Primary Private Placement definition

Primary Private Placement means the sale by the Company on the Closing Date of (i) $28,125,000 aggregate principal amount of Exit Notes and (ii) New Diamond Common Shares representing approximately 7.67% of the total New Diamond Common Shares outstanding on the Effective Date, subject to dilution by the MIP and the New Warrants, issued by the Reorganized Diamond Offshore, in each case on the terms set forth in the Plan, to the Primary Private Placement Investors, any such Primary Private Placement Investor’s designees or, in the event of a Private Placement Investor Default, the Replacement Private Placement Parties, in each case solely to the extent permitted by the terms herein, in a transaction exempt from registration under the Securities Act pursuant to Section 4(a)(2) or Regulation S under the Securities Act or another available exemption from registration under the Securities Act.
Primary Private Placement has the meaning set forth in the recitals hereof.
Primary Private Placement means an offering and sale for cash by the Borrower of capital stock of the Borrower pursuant to an exemption from registration under the rules and regulations promulgated under the 1933 Act.

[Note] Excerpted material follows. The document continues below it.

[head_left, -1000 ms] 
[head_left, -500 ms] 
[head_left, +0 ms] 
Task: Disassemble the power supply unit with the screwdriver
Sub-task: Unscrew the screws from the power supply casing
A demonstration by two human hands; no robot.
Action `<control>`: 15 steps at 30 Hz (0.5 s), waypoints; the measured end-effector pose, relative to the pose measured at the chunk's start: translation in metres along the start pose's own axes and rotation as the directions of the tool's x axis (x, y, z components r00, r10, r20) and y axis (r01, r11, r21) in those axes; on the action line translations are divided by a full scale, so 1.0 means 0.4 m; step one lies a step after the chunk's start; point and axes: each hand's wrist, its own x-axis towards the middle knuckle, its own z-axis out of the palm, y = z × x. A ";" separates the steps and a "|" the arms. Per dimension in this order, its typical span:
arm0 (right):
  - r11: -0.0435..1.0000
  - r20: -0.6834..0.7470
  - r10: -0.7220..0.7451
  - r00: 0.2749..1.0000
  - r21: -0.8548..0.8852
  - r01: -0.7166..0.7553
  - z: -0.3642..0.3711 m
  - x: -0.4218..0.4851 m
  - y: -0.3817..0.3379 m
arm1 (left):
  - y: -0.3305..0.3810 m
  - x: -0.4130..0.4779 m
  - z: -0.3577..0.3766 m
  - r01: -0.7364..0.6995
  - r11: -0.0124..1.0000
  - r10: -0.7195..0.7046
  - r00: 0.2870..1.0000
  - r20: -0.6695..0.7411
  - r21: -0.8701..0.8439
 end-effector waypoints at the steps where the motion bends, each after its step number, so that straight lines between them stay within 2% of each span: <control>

Examples of Primary Private Placement in a sentence

  • For purposes hereof, the term "Primary Private Placement" shall mean an offering and sale for cash by the Borrower of capital stock of the Borrower pursuant to an exemption from registration under the rules and regulations promulgated under the 1933 Act.

  • Solely to the extent that the Company agrees, in its sole discretion, to release a transferring Commitment Party or Initial Primary Private Placement Investor from its obligations under this Agreement in accordance with Section 2.6(c) or (d), as applicable, then such transferring Commitment Party or Initial Primary Private Placement Investor shall also be released of its obligations under this Agreement solely to extent of such transferred rights.

  • After the Closing Date, nothing in this Agreement shall limit or restrict in any way the ability of any Commitment Party or Initial Primary Private Placement Investor (or any permitted transferee thereof) to Transfer any of the Exit Notes or New Diamond Common Shares or any interest therein.

  • Such Financing Party has, or will have as of the Closing, sufficient available funds to fulfill its Closing Date obligations under this Agreement and the other Transaction Agreements to which it is a party (including the Primary Rights Offering and the Primary Private Placement, as applicable).

  • Any Subsequent Private Placement Investor shall deliver and pay its respective Private Placement Commitment of the Primary Private Placement Purchase Amount by wire transfer in immediately available funds in U.S. dollars in accordance with the Rights Offering Procedures in satisfaction of the Private Placement Commitment.

  • The Rights Offering Expiration Time in connection with the Primary Rights Offering shall have occurred, and the Debtors shall have received at least $75,000,000 in full in cash pursuant to the Primary Rights Offering and the Primary Private Placement, and shall have received $35,000,000 in commitments for the Delayed Draw Private Placement and the Delayed Draw Rights Offering.

  • Further, the Private Placement Investors shall have the obligation to purchase the Primary Private Placement Stapled Securities and commit to purchase the Delayed Draw Private Placement Stapled Securities, and the Commitment Parties shall fully backstop the remainder of the Rights Offerings, in each case in accordance with the Backstop Agreement.

  • Such Financing Party is not a party to any Contract with any Person (other than the Transaction Agreements and any Contract giving rise to the Expense Reimbursement hereunder) that would give rise to a valid claim against the Company or any of the Debtors for a brokerage commission, finder’s fee or like payment in connection with the Primary Rights Offering, the Primary Private Placement or the sale of the Unsubscribed Stapled Securities, as applicable to such Financing Party.

  • The obligations of the Primary Private Placement Investors to purchase such Primary Private Placement Stapled Securities as described in this Section 2.2(c) shall be referred to as the “Private Placement Commitment”.


More Definitions of Primary Private Placement

Primary Private Placement has the meaning set forth in the Backstop Agreement.